Begin by asking a single question: what is being counted on each axis? Both the average alcohol consumption and the cirrhosis death rate are computed for an entire nation, and there are 10 nations giving 10 dots on the scatter plot. Whenever the observation is a population summary rather than a person, the design is correlational at the group level.
The four classic analytic designs differ by their unit of analysis. Cohort, case-control and cross-sectional studies all collect exposure and disease status on named individuals. Only the ecological design uses aggregated, population-level figures and correlates them across groups.
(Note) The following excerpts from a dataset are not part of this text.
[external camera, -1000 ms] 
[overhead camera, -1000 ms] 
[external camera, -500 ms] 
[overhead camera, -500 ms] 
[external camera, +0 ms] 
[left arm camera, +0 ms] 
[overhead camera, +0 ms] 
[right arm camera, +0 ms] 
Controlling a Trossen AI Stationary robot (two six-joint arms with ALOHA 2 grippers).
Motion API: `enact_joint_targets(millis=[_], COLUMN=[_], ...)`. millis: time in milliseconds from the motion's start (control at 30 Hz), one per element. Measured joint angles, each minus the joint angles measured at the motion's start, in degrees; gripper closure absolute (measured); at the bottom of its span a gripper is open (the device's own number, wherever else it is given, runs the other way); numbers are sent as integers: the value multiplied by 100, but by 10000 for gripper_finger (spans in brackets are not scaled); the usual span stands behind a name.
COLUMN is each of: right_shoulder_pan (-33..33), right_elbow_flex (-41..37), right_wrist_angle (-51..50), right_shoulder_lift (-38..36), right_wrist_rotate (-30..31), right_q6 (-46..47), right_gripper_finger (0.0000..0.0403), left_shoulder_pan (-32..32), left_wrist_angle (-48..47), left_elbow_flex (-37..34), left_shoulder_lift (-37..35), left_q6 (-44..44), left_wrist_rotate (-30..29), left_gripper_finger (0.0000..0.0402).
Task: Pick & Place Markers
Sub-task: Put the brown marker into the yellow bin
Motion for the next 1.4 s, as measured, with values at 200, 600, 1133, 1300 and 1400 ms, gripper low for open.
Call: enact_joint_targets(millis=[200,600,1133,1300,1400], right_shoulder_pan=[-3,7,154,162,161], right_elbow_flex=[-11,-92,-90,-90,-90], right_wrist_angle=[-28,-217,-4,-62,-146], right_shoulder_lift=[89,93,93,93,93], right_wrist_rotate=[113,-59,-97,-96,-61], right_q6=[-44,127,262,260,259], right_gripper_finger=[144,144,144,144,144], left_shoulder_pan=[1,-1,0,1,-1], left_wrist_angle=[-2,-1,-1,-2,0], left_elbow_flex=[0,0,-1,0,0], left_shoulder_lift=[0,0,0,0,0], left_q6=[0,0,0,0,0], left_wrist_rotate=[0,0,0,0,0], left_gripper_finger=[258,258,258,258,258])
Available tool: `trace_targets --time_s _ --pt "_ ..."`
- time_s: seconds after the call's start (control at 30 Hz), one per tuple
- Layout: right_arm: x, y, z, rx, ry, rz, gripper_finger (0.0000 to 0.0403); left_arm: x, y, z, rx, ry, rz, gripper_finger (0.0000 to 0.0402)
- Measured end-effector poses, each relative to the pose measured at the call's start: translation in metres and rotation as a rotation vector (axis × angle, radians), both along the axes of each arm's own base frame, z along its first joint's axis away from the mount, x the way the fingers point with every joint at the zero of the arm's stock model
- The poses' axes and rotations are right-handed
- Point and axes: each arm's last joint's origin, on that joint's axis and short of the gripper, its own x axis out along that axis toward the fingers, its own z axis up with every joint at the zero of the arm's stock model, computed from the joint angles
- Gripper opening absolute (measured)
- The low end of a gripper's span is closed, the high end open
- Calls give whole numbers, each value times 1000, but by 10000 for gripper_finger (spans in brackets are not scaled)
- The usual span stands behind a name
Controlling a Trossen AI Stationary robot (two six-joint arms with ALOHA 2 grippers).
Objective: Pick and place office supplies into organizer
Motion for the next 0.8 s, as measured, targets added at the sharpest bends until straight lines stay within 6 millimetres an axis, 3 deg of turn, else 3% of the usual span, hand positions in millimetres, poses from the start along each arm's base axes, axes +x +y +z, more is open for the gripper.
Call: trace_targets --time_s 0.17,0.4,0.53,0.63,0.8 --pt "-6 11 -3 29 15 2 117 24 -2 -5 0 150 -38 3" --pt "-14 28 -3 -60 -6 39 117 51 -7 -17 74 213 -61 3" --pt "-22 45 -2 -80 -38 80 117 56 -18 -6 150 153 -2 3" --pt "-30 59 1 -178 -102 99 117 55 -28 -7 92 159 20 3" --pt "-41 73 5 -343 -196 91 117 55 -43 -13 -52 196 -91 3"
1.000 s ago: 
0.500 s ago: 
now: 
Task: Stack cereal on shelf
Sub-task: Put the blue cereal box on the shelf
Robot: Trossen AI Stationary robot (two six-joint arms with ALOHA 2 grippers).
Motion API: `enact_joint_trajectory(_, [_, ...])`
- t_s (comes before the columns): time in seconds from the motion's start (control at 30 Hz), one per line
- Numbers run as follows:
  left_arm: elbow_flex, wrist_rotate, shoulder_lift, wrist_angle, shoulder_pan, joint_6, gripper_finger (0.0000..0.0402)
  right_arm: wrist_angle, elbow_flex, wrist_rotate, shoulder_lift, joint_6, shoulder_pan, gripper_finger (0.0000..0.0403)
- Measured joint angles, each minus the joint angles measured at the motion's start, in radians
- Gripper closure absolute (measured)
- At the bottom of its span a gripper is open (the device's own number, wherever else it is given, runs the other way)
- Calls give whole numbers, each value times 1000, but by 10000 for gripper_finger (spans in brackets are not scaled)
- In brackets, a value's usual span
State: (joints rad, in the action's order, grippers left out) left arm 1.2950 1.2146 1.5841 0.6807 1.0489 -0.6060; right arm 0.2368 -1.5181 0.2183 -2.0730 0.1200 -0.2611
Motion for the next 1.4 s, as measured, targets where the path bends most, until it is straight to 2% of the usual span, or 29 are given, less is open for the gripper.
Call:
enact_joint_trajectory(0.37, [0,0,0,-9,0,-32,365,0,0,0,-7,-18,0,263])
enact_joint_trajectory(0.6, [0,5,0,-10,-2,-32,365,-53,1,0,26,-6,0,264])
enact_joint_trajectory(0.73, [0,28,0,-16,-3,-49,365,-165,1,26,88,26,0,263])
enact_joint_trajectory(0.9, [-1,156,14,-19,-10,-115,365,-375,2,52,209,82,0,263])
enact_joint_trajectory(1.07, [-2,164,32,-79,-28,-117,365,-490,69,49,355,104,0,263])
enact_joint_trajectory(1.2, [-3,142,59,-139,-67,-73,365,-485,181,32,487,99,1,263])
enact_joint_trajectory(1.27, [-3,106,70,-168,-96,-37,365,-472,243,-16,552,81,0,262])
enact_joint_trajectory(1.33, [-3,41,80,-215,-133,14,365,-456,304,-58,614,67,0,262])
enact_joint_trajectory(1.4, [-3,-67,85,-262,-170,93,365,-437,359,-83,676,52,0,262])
Mechanism of inference: by lining up 10 countries, the investigator looks for a trend (more drinking $\rightarrow$ more cirrhosis). This generates a hypothesis cheaply from routine data, but the conclusion cannot be transferred to individuals — doing so risks the ecological fallacy. Confounding by country-level factors (diet, healthcare access, reporting) is also uncontrolled.
Therefore the matched description is the group-correlation design. To be sure, contrast it with the alternatives one by one: a cohort would enrol drinkers and non-drinkers as people and watch who develops cirrhosis; a case-control would take cirrhosis patients and disease-free people and ask each how much they drank; a cross-sectional survey would measure drinking and liver status in the same individuals at one moment. Every one of these counts persons. Only the present design counts countries, so it stands apart as ecological.